═════ DATA TO USE
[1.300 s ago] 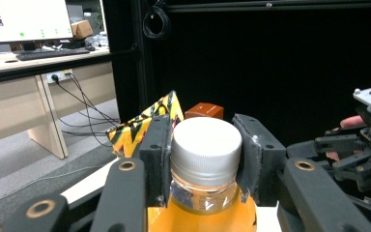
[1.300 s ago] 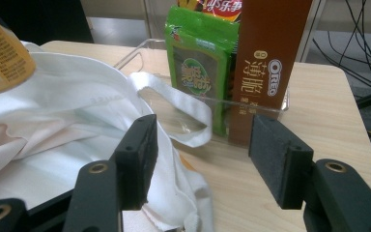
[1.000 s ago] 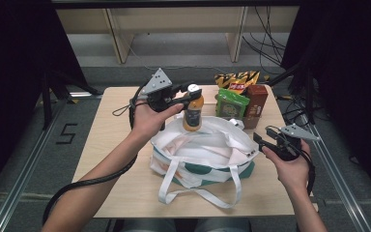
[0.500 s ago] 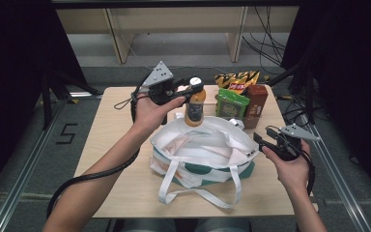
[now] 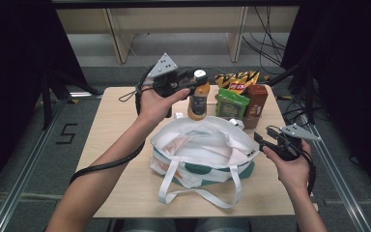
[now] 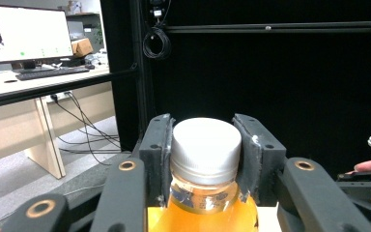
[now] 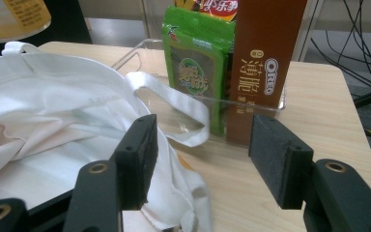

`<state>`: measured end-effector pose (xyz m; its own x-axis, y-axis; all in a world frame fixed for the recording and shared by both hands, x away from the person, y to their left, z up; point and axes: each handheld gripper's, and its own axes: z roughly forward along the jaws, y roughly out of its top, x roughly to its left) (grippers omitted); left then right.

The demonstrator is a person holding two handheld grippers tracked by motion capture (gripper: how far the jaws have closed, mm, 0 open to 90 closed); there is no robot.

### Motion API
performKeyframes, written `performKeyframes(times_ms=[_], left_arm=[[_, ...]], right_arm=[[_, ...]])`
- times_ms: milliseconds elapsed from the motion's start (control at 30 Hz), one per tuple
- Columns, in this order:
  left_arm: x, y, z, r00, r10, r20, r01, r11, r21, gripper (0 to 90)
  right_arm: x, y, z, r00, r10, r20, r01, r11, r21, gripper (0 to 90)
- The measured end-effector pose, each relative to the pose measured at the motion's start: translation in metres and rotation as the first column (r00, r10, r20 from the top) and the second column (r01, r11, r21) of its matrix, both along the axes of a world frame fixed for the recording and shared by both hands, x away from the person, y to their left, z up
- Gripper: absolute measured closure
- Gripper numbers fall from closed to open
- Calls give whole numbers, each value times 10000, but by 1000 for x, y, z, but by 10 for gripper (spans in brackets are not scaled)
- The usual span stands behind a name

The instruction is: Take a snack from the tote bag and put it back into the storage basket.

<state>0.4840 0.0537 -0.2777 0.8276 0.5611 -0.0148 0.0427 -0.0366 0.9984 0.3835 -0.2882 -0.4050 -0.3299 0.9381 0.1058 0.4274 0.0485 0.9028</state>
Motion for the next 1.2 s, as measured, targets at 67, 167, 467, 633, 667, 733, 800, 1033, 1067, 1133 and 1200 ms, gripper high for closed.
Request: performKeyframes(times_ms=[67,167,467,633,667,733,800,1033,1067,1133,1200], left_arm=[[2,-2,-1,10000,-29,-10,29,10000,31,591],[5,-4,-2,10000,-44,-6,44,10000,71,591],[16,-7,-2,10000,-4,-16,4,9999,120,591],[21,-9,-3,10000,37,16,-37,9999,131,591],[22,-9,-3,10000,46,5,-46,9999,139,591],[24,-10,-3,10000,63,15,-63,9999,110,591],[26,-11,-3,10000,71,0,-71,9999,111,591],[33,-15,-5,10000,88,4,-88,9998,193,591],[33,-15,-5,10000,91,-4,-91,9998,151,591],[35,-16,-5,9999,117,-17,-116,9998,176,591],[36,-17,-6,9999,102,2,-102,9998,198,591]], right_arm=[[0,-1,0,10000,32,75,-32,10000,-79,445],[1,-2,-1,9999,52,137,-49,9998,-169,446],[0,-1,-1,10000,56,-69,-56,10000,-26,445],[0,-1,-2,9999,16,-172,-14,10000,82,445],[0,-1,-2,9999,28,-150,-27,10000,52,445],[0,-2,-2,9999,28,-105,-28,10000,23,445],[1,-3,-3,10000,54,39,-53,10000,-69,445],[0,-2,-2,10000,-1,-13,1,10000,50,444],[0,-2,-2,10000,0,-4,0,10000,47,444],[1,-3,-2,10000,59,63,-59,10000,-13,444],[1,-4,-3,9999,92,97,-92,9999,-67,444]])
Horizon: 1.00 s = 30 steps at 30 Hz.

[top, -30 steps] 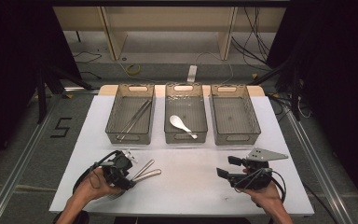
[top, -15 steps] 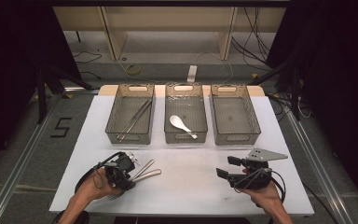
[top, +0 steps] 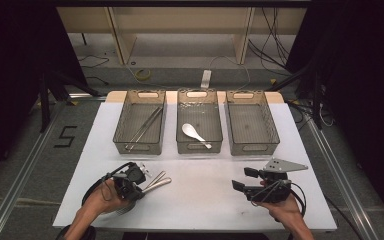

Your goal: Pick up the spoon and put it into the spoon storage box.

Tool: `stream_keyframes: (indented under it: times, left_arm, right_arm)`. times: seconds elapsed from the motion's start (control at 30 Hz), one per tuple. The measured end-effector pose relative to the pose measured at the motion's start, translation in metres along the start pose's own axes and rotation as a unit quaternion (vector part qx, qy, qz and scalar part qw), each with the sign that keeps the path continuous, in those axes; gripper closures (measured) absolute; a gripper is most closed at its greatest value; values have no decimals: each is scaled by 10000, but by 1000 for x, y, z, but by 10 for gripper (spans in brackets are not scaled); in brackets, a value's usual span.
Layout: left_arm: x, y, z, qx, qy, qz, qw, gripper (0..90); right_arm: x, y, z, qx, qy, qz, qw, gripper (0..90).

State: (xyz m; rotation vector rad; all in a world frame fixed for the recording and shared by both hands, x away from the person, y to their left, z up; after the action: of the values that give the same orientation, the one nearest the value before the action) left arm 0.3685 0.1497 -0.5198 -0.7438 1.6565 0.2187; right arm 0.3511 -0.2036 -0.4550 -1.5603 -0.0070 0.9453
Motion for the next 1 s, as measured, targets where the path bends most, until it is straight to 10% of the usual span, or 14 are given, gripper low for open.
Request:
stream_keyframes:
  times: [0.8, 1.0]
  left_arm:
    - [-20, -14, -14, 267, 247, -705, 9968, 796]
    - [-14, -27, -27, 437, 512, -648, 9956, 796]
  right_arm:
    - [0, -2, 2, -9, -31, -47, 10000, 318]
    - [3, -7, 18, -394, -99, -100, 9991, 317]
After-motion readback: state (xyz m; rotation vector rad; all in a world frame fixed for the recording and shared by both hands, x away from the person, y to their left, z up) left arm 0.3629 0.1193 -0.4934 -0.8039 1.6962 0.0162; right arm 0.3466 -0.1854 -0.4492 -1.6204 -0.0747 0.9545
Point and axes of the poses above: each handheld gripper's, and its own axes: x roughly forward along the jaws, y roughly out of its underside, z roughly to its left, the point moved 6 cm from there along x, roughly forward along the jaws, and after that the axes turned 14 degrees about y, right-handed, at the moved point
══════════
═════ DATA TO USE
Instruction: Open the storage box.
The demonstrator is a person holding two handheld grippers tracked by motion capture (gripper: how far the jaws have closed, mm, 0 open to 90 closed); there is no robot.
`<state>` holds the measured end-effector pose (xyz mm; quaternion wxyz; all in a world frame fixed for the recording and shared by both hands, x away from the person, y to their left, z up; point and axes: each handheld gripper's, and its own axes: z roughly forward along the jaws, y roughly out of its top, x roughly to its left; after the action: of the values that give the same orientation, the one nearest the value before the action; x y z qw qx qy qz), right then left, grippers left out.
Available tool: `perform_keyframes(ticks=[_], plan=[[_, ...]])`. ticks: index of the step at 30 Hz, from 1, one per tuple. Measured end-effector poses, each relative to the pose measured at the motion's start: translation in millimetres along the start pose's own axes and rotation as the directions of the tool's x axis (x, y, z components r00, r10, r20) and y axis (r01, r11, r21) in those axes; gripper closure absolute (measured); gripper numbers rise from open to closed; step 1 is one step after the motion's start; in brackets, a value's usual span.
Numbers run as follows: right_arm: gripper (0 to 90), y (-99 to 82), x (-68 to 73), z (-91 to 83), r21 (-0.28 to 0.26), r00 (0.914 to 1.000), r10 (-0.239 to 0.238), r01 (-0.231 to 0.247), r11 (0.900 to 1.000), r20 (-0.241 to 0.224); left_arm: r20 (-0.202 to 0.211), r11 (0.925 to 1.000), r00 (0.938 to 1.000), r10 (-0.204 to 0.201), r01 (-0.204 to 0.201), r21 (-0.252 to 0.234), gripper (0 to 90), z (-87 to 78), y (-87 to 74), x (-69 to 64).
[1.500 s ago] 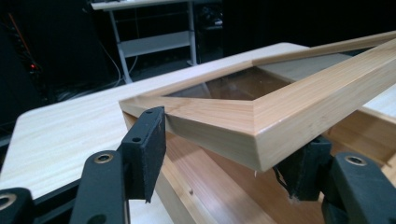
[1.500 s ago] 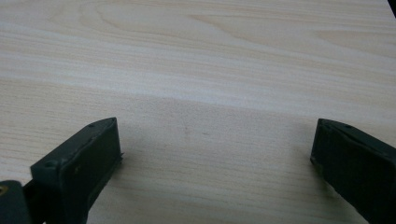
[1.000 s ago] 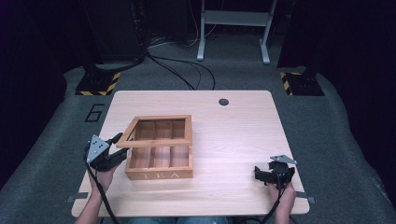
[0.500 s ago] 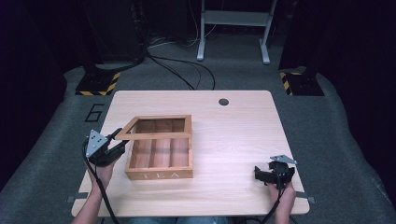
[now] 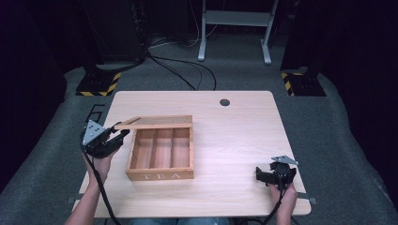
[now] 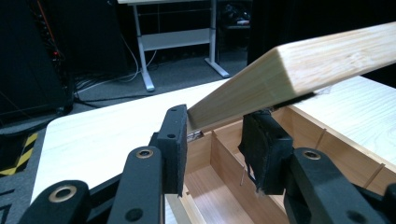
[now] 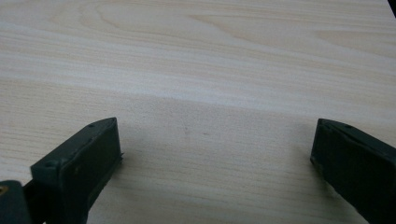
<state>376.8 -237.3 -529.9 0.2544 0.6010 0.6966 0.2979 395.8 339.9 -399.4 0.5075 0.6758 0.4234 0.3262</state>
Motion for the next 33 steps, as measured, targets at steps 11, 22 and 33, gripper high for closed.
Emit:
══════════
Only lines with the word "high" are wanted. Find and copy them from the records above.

_TASK RESPONSE_
Motion for the next 1.2 s, as measured, targets at 67, 167, 467, 633, 667, 733, 800, 1033, 1067, 1133 and 1200 ms, gripper high for closed.
Motion for the next 33 steps, as measured, targets at steps 11, 22 and 33, gripper high for closed.

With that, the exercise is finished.